* Problem to work on: Read through the records. Copy each line that has the word "camera".

= = = = = = =

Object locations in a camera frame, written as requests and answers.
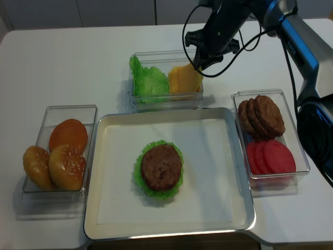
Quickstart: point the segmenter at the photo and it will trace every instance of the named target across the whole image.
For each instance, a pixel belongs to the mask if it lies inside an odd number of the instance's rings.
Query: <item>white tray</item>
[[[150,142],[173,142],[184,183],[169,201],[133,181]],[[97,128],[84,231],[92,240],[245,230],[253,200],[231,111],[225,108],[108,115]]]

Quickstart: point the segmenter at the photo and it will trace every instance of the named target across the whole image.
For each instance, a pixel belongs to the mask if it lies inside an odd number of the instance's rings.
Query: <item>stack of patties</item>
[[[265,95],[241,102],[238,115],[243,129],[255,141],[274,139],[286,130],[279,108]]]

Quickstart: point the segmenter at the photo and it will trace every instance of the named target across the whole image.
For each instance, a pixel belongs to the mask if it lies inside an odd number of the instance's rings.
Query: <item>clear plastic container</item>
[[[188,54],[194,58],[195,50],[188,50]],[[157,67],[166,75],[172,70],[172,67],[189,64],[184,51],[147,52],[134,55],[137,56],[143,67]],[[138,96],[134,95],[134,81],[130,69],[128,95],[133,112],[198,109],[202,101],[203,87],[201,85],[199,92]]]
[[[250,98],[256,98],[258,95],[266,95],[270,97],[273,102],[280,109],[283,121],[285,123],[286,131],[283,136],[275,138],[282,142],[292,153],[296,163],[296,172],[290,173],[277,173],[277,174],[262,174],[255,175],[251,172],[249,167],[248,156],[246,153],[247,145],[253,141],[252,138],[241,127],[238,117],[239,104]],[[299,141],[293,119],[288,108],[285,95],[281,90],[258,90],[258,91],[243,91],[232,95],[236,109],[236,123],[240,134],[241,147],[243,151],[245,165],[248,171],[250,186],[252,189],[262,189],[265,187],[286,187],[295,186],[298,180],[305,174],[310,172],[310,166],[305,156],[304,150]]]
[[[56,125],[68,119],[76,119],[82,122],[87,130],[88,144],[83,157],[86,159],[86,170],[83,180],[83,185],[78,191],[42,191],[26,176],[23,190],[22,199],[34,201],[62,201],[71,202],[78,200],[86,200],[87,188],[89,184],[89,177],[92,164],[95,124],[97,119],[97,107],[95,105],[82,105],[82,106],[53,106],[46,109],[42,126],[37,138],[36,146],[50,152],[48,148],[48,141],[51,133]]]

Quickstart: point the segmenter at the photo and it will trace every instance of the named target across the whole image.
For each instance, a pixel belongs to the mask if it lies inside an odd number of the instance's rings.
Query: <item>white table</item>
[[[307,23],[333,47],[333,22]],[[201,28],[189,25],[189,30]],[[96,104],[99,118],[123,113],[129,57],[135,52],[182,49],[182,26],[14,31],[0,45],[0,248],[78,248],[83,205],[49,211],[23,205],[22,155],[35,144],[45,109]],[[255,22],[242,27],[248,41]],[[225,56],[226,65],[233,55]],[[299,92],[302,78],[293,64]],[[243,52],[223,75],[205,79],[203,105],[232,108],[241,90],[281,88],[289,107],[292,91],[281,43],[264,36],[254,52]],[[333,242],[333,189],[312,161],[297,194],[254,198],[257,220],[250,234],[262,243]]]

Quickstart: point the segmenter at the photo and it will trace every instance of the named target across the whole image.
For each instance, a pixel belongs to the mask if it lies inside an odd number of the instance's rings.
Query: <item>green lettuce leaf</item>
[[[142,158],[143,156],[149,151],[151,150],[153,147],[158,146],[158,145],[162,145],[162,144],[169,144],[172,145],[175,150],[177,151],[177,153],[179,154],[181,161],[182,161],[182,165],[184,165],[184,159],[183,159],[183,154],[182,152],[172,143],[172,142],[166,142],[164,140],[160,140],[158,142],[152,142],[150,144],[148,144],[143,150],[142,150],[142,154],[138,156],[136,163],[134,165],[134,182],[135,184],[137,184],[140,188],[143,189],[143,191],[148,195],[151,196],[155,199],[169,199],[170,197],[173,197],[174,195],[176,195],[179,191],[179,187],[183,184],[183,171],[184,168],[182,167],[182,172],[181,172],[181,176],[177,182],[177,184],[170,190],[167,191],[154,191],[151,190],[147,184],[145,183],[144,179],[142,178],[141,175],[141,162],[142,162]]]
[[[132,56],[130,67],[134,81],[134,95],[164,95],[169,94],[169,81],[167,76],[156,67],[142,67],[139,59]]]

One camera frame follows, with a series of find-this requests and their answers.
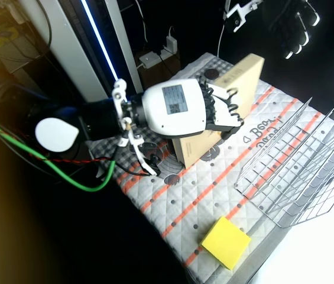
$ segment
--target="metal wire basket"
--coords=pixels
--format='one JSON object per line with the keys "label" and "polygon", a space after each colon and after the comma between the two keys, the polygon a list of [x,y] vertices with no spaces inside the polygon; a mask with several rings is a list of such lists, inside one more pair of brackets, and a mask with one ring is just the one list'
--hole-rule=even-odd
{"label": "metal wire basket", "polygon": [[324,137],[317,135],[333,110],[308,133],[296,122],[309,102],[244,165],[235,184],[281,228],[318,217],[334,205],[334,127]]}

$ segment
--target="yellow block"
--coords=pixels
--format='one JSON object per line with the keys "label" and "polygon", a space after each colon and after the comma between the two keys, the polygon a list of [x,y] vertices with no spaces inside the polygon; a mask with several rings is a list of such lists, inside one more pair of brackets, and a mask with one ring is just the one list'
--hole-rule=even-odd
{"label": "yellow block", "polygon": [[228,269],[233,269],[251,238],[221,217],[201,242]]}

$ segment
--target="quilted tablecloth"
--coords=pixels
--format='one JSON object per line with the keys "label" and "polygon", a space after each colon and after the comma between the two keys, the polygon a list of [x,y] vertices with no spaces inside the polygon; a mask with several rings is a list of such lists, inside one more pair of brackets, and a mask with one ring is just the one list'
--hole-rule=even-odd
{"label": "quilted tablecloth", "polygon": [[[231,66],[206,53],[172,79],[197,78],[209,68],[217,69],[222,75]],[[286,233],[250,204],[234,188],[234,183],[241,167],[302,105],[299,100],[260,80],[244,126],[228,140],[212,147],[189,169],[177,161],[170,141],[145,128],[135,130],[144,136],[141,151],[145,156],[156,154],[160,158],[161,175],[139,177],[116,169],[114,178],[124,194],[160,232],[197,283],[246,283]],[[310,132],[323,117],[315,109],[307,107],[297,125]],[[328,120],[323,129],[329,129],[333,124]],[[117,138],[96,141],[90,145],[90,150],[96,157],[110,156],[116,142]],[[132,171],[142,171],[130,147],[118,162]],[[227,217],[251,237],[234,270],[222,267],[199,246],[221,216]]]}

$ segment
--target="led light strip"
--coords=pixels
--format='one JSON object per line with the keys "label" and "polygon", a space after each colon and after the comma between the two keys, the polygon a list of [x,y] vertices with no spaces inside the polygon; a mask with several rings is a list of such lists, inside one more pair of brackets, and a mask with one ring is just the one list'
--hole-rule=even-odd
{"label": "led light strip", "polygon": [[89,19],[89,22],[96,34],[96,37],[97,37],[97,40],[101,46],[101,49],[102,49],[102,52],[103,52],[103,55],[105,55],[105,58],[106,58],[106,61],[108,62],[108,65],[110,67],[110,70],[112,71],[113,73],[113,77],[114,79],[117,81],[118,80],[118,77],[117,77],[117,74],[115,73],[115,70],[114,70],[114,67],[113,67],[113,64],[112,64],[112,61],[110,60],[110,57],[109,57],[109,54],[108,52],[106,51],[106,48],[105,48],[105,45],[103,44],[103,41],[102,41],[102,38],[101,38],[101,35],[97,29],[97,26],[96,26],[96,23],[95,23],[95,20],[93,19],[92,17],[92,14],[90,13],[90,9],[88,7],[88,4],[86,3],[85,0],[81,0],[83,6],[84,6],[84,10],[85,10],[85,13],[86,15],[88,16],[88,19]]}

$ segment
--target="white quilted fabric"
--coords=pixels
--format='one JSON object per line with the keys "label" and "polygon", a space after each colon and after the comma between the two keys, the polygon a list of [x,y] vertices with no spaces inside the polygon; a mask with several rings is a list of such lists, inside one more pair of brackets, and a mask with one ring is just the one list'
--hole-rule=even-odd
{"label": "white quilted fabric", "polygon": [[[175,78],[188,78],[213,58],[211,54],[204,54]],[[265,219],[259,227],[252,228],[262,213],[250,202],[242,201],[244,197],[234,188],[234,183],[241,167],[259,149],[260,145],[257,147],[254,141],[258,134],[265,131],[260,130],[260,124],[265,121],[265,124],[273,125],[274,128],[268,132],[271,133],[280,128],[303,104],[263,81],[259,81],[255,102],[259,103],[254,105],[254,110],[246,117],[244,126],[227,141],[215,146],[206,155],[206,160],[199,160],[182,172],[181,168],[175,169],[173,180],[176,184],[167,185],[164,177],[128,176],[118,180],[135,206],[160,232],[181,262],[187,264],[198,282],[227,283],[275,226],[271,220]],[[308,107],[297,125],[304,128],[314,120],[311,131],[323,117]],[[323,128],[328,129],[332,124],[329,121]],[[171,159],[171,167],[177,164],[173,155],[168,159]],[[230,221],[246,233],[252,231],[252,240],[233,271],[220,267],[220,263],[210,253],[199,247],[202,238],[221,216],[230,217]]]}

= = = = = = =

* Answer for the task:
Object locations in a camera frame, written as requests and answers.
One camera frame follows, with a series of find-this requests and their answers.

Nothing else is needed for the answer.